Leaving the images aside, transcribe all the data below exactly.

(Available data)

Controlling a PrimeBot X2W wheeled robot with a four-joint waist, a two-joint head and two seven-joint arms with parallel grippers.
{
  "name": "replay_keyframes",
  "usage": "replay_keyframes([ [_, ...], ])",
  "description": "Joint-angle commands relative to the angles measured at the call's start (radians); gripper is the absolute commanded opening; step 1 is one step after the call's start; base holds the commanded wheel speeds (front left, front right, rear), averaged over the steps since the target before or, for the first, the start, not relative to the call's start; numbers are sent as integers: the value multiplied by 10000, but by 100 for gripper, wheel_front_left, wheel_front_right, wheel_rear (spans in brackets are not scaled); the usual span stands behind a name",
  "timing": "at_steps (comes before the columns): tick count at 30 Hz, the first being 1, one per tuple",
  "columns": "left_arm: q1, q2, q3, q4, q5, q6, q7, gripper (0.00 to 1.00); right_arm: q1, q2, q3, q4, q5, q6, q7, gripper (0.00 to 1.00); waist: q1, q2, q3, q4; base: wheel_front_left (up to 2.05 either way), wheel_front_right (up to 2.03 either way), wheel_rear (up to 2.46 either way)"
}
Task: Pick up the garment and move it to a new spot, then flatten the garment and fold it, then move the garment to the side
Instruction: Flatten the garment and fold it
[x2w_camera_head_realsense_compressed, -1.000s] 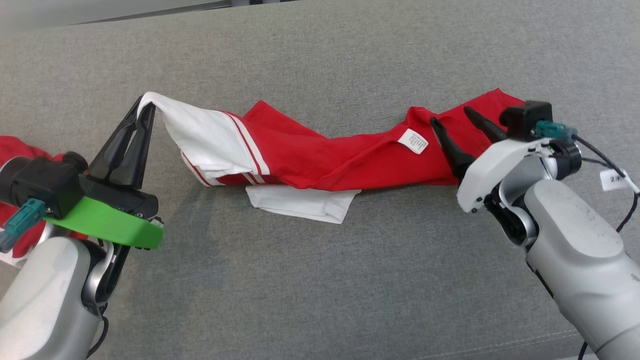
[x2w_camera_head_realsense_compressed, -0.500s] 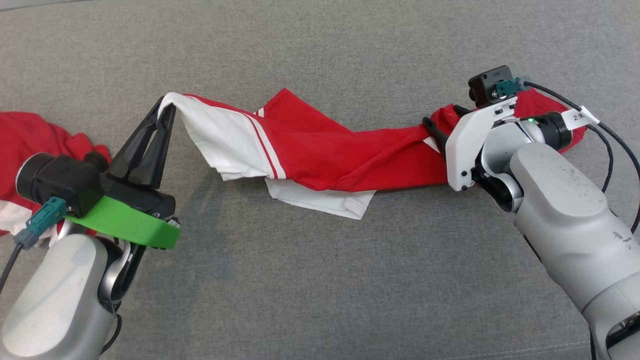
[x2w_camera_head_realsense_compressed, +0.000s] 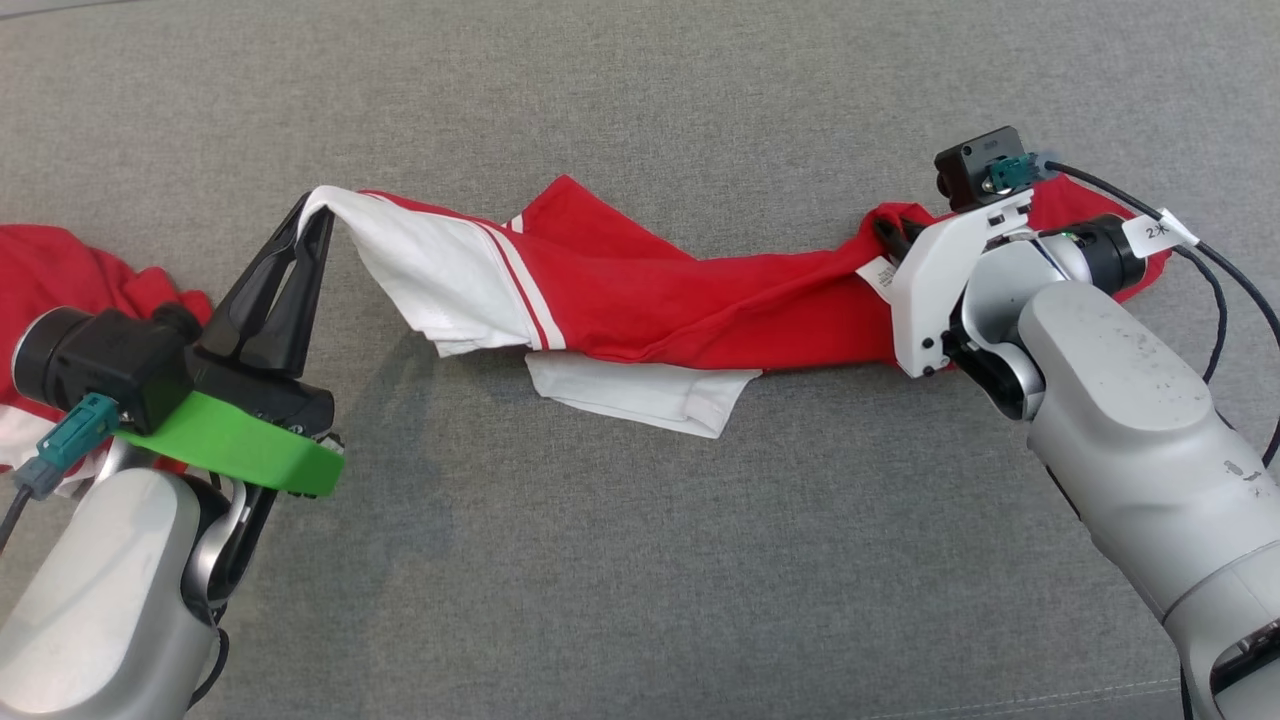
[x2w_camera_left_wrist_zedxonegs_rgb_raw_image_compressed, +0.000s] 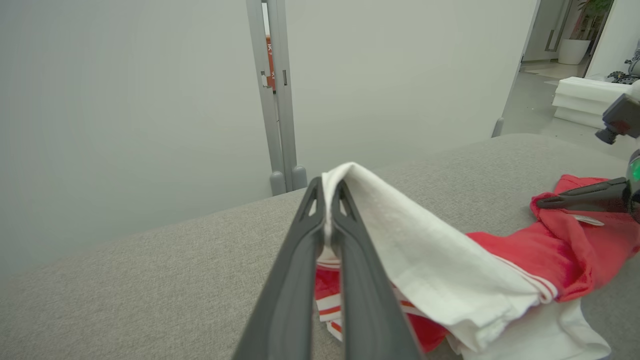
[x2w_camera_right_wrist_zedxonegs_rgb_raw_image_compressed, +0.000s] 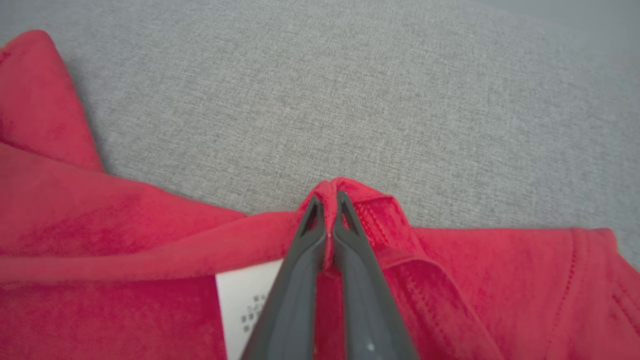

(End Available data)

** Answer to this exercise **
Controlling a PrimeBot X2W wheeled robot with a four-joint waist, a two-joint head and two seven-joint arms with parallel grippers.
{
  "name": "replay_keyframes",
  "usage": "replay_keyframes([ [_, ...], ])",
  "description": "Joint-angle commands relative to the angles measured at the call's start (radians); gripper is the absolute commanded opening; step 1 is one step after the call's start; base holds the commanded wheel speeds (front left, front right, rear), averaged over the steps since the target before or, for the first, the start, not relative to the call's start; numbers are sent as integers: the value multiplied by 10000, but by 100 for gripper, wheel_front_left, wheel_front_right, wheel_rear (spans in brackets are not scaled); the usual span stands behind a name",
  "timing": "at_steps (comes before the columns): tick count at 30 Hz, the first being 1, one per tuple",
  "columns": "left_arm: q1, q2, q3, q4, q5, q6, q7, gripper (0.00 to 1.00); right_arm: q1, q2, q3, q4, q5, q6, q7, gripper (0.00 to 1.00); waist: q1, q2, q3, q4; base: wheel_front_left (up to 2.05 either way), wheel_front_right (up to 2.03 either way), wheel_rear (up to 2.46 either way)"
}
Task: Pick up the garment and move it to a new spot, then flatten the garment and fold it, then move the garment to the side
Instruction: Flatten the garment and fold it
[x2w_camera_head_realsense_compressed, -1.000s] 
[x2w_camera_head_realsense_compressed, -0.500s] 
[x2w_camera_head_realsense_compressed, +0.000s] 
[x2w_camera_left_wrist_zedxonegs_rgb_raw_image_compressed, +0.000s] 
[x2w_camera_right_wrist_zedxonegs_rgb_raw_image_compressed, +0.000s] 

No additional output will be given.